Não sei se a solidão é um exílio voluntário ou uma espécie de castigo que a vida aplica sobre incautos, pecadores e egoístas. O que sei é que é completamente possível sentir-se só em meio a multidões e também viver abraçado pela vida em silenciosos e distantes refúgios. Acima de tudo, a solidão é uma forma de encarar o mundo.

Aqueles que se fazem acompanhar de boas ideias e de importantes realizações para o gênero humano nunca se sentem sozinhos. A produção de histórias faz da experiência cotidiana um baú de preciosidades. Acertou em cheio Gabriel García Márquez quando afirmou que a vida não é o que se vive, mas sim o que se recorda. Quem não tem de que se recordar é retirado de sua própria solidão e condenado, paradoxalmente, a viver sem nenhuma companhia.

Há tanto a rever em nós e nos outros que a desculpa da solidão não pega, não tem valor. Livros, músicas, filmes, cenários do planeta inteiro, tudo é alma habitando nossos corações e mentes.

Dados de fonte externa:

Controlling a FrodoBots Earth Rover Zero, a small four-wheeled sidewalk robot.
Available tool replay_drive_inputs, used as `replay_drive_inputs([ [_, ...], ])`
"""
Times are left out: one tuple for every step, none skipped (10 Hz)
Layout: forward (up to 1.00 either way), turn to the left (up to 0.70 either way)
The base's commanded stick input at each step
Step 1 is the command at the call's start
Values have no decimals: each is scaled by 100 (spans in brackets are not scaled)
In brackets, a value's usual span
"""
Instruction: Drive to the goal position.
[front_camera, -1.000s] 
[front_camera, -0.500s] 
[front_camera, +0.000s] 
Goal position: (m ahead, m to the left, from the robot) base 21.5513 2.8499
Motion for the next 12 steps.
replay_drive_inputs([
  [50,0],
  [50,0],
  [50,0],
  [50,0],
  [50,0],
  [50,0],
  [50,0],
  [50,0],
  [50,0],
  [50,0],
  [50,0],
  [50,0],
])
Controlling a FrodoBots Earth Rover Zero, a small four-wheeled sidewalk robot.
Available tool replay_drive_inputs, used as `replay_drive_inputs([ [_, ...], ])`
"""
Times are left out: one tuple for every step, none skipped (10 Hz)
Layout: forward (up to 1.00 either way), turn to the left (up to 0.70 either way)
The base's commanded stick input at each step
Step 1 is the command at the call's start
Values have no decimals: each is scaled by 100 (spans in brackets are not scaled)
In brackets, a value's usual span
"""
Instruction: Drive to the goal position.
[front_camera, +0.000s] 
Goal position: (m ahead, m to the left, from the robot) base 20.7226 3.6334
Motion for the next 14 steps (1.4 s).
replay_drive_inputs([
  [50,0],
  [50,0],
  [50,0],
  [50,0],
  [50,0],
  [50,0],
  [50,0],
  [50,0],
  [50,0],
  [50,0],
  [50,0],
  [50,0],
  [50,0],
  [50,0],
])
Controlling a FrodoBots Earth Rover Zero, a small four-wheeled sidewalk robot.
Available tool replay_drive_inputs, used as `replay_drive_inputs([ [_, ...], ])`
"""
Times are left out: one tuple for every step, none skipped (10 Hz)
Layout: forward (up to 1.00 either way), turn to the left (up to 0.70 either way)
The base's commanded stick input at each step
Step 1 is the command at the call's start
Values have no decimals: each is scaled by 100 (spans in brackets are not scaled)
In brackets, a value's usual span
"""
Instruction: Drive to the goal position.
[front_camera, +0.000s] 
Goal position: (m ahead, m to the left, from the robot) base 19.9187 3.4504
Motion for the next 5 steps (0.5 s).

Como alegar abandono quando se pode aproveitar a incrível sorte dos romances de Gabo, Onetti, Hemingway, Coetzee e Kafka? Seria justo reclamar de solitude numa realidade que nos dá a toda hora a música dos Beatles, dos Stones, do Bob Dylan e do Pearl Jam? E o que dizer da poesia de Manoel de Barros, Ferreira Gullar, Fernando Pessoa e Carlos Drummond de Andrade? Que tipo de loucura é dizer-se só no instante em que toda essa gente nunca nega seus versos e ritmos a ninguém?

Na infância, lembro que meus pais se preocupavam um pouco além da conta comigo. Eu passava dias mergulhado em minhas revistas em quadrinhos. Mais tarde, nos tumultuados anos da adolescência, passei a fazer a mesma coisa em relação aos memoráveis discos de vinil de rock e às fitas VHS com grandes clássicos do cinema. As rugas de desassossego dos meus pais eram tolice: eu estava muitíssimo bem, sendo apresentado ao mundo pelos mais interessantes e destacados tipos humanos.

Toda vez que me dispunha a ver gente de carne e osso, procurava nelas, antes de tudo, corações iluminados. Foi assim que encontrei amigos generosos e sábios que me indicaram mais coisas para ler, ver e ouvir. Até hoje minha vida é uma ponte aérea constante entre a ficção e a realidade – de cada uma dessas paradas aprendo a como me sentir melhor e mais à vontade no mundo.

Nunca estou só. Sempre me refaço em minhas ideias. Vivo rodeado de gente, ainda que eu esteja aparentemente sozinho.